*What you have to do*:
Look below for the line holding "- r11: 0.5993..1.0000" and the line holding "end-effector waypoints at". Transcribe exactly those lines and all lines between them, nothing more.

[Stored items from a collection]
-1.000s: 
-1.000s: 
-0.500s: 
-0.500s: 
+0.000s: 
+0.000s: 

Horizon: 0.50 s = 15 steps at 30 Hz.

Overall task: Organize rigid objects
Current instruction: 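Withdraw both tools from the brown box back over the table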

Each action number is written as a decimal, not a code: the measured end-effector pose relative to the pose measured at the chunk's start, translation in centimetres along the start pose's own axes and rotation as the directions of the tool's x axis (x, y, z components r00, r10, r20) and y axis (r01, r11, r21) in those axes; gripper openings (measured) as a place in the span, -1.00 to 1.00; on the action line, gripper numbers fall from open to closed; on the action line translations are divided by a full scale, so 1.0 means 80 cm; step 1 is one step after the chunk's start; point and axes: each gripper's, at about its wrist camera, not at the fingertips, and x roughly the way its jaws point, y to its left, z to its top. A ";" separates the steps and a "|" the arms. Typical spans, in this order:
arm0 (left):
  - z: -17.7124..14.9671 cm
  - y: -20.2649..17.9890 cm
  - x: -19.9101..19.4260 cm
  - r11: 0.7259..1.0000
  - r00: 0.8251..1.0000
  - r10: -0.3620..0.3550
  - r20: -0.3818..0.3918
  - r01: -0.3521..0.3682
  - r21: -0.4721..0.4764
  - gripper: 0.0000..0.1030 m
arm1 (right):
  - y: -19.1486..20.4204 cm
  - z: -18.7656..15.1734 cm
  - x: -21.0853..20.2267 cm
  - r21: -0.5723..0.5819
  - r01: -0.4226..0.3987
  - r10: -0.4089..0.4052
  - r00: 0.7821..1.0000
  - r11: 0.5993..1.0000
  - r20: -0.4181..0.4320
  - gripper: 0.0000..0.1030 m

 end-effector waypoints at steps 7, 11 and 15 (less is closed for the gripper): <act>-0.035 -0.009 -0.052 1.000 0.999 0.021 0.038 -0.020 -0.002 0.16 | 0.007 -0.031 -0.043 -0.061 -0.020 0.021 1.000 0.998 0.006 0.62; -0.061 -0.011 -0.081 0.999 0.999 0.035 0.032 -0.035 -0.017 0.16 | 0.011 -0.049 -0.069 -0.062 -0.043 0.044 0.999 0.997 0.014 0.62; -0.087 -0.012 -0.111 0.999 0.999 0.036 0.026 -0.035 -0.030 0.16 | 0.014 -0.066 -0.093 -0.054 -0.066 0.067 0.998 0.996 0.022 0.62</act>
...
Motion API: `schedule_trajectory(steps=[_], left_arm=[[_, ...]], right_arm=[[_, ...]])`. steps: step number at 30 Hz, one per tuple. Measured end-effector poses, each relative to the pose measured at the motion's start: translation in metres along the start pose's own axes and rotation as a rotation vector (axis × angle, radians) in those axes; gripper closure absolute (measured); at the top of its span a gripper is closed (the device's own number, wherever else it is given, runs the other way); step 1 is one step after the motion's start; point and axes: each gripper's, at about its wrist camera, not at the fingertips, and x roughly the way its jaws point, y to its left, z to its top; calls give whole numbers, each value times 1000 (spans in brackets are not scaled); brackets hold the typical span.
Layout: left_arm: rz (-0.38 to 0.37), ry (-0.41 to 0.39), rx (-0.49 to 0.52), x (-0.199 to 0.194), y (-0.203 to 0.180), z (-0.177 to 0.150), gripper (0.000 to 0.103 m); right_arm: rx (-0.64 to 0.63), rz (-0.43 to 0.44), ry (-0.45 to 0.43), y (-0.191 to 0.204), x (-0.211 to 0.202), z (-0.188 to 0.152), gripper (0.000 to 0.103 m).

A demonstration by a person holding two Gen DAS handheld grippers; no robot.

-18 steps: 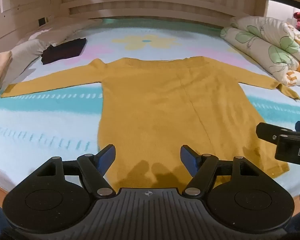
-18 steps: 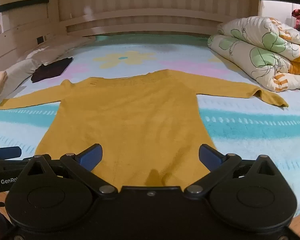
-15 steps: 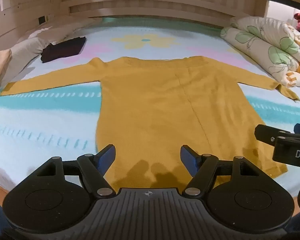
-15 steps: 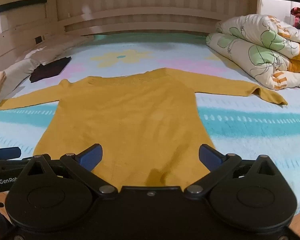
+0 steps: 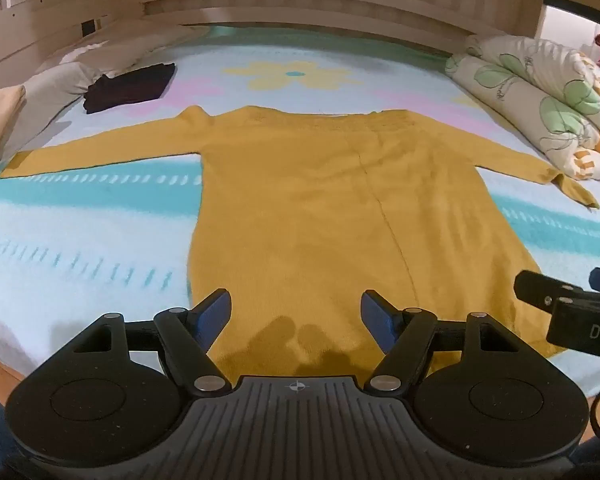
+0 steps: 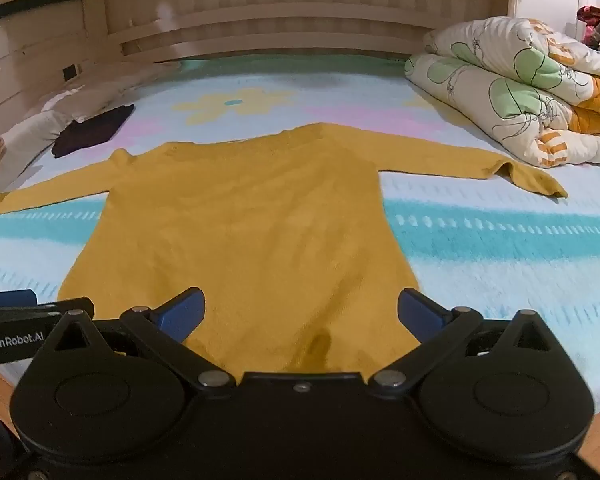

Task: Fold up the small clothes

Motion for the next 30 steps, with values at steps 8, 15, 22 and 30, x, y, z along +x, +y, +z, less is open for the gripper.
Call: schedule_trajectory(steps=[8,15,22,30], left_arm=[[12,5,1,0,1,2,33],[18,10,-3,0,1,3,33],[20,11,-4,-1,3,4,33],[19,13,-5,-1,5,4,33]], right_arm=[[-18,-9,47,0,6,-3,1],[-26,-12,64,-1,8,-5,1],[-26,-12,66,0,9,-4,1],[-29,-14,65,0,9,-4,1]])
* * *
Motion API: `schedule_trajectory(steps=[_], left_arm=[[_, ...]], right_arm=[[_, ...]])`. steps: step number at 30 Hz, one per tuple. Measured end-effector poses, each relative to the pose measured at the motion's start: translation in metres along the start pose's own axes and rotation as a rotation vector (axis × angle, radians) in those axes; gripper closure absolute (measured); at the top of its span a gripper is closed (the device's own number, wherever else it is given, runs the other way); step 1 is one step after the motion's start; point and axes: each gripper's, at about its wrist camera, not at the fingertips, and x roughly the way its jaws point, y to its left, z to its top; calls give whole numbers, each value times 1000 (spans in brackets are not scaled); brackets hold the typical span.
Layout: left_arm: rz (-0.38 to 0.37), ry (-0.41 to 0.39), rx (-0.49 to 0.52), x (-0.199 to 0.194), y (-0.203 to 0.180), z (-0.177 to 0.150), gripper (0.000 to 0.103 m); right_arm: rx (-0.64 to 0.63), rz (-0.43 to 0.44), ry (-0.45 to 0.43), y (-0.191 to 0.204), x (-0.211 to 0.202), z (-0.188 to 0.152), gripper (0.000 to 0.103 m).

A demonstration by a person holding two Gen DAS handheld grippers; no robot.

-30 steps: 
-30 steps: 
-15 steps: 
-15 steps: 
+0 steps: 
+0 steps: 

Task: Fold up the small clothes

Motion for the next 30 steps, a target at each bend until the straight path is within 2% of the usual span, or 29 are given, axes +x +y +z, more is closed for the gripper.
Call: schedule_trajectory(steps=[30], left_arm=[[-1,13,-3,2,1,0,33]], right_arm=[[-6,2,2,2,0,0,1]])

*Written answer*:
  - r11: 0.5993..1.0000
  - r20: -0.4181..0.4320
  - gripper: 0.0000..0.1030 m

 end-effector waypoints at steps 7, 11 and 15 (less is closed for the gripper): <act>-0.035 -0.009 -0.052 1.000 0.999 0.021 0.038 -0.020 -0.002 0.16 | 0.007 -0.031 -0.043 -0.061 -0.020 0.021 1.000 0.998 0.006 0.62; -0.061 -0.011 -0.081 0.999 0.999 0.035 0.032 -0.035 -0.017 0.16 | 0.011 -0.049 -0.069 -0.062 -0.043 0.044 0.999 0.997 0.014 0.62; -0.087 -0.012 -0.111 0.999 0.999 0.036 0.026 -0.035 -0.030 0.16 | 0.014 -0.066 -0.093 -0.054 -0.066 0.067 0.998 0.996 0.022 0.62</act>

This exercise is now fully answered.